O presidente da Federação Mato-grossense, Aron Dresch confirmou a ilegalidade.

Essa é apenas uma das irregularidades que já descobrimos através da auditoria. Para ser vendido, o estádio que pertence à Federação Mato-grossense de Futebol deveria ter a aprovação da maioria dos filiados, numa Assembleia Geral, através de voto, e isso não aconteceu! Alguém ouviu falar dessa Assembleia? ninguém. Então a venda foi ilegal e o estádio pertence à Federação sim!”, disse.

Outro fator que deixa a possível venda do Estádio Eurico Gaspar Dutra, o “Dutrinha” ainda mais obscura é que os autores da transação hoje já estão mortos.

O então Prefeito de Cuiabá na época, o vereador Júlio Pinheiro, que estava como interino no cargo de chefe do Executivo Municipal comprou o Estádio, mas não deixou nenhum documento comprovatório e nem transferiu o patrimônio aos arquivos da Prefeitura, o que faz disso uma transferência ilegal.

Atualmente, a Prefeitura de Cuiabá faz obras no “Dutrinha” para revitalização, mas Júlio Pinheiro e Carlos Orione não estão mais vivos para serem ouvidos no processo de transferência.

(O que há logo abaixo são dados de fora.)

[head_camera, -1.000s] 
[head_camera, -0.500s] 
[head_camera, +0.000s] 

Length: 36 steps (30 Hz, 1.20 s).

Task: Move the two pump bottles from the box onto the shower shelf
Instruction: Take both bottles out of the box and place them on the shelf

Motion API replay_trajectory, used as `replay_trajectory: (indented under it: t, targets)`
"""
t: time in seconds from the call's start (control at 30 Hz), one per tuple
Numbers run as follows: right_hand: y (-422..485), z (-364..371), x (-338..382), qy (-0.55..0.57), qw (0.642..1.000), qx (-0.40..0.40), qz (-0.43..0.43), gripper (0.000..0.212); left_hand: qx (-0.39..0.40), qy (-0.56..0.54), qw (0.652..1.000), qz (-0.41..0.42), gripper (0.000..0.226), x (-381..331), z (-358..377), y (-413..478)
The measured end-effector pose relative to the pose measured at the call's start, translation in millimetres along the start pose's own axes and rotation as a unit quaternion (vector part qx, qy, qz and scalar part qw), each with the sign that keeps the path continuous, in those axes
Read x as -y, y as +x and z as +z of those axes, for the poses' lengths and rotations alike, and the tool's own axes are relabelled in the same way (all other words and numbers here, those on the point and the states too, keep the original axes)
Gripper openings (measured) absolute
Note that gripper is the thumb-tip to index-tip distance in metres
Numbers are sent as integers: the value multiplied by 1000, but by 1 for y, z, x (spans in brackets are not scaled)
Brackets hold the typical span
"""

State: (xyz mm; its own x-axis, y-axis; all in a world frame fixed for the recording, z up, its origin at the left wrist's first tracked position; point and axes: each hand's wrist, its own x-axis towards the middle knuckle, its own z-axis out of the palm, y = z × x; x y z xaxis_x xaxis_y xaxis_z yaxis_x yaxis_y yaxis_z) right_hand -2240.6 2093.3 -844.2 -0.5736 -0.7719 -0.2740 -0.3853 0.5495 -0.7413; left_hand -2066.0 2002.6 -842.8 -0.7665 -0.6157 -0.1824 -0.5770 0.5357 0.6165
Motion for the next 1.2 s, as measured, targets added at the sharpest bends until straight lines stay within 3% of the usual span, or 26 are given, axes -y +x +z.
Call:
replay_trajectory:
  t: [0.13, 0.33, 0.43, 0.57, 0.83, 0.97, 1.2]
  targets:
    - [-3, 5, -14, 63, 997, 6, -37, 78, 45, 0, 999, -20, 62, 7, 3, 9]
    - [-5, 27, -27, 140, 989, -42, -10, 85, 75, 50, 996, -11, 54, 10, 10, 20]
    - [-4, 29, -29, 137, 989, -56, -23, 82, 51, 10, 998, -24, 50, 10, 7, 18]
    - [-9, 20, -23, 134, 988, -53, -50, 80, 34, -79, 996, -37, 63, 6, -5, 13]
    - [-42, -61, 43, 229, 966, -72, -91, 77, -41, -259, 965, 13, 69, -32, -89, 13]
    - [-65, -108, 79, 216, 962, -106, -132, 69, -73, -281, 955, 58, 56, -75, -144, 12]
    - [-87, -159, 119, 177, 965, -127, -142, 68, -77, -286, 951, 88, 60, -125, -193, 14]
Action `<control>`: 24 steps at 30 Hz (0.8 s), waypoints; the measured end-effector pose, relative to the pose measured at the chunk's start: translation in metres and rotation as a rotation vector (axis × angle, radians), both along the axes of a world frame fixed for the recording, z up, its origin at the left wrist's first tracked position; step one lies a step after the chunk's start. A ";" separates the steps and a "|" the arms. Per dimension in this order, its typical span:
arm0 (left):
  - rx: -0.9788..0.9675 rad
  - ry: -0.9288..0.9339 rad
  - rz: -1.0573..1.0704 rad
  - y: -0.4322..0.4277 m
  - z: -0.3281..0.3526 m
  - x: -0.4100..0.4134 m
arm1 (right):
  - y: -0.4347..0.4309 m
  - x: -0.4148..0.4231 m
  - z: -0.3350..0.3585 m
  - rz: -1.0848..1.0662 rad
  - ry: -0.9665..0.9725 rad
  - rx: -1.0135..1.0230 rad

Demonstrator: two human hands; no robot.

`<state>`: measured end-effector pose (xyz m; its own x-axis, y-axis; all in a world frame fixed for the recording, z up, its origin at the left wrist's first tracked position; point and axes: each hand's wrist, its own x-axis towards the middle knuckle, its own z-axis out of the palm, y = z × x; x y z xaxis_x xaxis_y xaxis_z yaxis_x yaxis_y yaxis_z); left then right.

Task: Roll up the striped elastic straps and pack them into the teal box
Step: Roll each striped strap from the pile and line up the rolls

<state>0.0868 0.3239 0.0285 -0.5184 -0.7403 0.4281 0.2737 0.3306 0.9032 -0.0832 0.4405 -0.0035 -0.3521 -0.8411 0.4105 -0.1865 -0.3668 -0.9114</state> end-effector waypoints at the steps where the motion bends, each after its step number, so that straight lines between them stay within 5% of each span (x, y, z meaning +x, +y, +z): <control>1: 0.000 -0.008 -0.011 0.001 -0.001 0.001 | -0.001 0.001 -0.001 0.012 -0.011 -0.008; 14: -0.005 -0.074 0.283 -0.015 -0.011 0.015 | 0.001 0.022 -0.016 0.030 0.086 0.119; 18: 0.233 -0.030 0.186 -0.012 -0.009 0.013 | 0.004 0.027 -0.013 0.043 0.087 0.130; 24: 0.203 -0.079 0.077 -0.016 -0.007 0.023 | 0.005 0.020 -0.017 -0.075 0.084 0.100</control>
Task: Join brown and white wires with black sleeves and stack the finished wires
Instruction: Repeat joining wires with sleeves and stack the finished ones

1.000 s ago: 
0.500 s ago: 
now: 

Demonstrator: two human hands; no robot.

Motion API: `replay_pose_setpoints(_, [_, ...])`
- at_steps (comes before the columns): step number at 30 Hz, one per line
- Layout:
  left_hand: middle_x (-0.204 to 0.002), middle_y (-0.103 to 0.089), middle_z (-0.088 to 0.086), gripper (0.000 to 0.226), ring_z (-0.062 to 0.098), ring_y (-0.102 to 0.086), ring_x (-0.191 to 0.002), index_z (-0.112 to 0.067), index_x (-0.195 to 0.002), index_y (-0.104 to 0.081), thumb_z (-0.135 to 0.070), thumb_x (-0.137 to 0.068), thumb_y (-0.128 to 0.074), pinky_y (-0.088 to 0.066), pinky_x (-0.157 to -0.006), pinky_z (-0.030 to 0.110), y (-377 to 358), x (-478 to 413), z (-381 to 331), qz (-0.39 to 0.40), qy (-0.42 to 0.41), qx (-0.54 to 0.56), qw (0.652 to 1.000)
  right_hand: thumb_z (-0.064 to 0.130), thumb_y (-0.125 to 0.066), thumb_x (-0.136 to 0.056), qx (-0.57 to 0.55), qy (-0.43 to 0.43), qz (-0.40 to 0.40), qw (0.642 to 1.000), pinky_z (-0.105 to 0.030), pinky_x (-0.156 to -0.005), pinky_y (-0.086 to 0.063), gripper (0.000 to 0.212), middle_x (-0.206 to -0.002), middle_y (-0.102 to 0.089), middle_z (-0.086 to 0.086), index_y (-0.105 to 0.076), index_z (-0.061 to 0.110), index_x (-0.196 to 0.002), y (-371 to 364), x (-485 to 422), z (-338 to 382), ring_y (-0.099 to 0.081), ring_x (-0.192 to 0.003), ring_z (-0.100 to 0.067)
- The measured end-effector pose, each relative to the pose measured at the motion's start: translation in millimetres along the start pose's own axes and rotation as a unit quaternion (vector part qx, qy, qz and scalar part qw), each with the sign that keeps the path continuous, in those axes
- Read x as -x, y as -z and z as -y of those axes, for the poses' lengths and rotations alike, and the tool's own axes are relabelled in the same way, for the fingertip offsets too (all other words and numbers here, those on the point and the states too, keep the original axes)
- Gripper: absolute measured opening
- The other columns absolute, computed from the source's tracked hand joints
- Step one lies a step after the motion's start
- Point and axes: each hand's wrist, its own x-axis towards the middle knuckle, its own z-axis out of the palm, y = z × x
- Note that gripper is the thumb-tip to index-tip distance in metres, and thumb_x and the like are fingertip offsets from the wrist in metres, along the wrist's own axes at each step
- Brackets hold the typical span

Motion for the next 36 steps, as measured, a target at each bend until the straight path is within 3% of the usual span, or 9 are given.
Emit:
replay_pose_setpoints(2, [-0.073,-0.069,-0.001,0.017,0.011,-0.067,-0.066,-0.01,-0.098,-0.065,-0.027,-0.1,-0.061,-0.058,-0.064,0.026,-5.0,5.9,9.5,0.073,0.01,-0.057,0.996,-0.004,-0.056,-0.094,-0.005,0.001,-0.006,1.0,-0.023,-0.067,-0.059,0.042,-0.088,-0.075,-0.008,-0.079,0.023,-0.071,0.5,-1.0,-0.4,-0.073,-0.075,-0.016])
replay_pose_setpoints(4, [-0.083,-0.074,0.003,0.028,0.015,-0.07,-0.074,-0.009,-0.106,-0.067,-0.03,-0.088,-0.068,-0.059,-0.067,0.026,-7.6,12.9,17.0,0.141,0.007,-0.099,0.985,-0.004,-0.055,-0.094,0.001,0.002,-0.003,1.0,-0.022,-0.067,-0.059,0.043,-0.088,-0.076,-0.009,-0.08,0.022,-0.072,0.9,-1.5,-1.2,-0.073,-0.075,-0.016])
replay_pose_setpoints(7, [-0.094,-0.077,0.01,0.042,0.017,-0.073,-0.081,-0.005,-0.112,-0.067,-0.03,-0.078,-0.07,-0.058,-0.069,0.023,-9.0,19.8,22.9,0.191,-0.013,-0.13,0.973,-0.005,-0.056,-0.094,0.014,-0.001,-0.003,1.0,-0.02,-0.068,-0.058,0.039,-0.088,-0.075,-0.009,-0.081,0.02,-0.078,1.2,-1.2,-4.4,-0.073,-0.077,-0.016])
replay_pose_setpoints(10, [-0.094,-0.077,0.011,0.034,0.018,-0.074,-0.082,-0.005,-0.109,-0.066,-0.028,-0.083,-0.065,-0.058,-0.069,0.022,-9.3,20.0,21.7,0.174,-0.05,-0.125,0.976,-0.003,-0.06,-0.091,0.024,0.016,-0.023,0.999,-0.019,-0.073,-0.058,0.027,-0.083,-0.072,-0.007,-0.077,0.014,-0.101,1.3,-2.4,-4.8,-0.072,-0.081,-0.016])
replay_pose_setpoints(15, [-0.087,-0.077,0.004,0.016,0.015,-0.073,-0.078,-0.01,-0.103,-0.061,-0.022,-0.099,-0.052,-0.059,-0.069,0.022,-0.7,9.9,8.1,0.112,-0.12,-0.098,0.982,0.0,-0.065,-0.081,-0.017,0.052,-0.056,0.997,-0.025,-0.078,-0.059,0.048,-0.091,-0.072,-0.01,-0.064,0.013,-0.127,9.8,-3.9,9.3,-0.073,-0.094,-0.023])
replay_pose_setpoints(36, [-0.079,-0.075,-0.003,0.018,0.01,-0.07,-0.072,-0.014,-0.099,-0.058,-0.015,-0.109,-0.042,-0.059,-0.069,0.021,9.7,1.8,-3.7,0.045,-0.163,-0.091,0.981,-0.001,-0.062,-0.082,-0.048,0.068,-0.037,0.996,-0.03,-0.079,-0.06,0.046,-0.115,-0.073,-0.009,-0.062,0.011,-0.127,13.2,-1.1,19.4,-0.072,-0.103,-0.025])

Além disso, existe uma lista com pelo menos 20 irregularidades dessa possível transferência está denunciada ao Ministério Público, no Núcleo de Defesa da Cidadania e do Consumidor. Isso torna nula qualquer venda e faz com que o Estádio permaneça sob o comando da Federação Mato-grossense de Futebol (FMF).

O Estádio Presidente Eurico Gaspar Dutra, o “Dutrinha”, é oficialmente patrimônio do município de Cuiabá. A solenidade de entrega do Estádio, pela Federação Mato-grossense de Futebol (FMF) a Prefeitura da Capital, foi realiza no dia 30 de setembro de 2011.

O Prefeito de Cuiabá na época, Francisco Bello Galindo recebeu o “Dutrinha” oficialmente das mãos do presidente da Federação Mato-grossense de Futebol, Carlos Orione.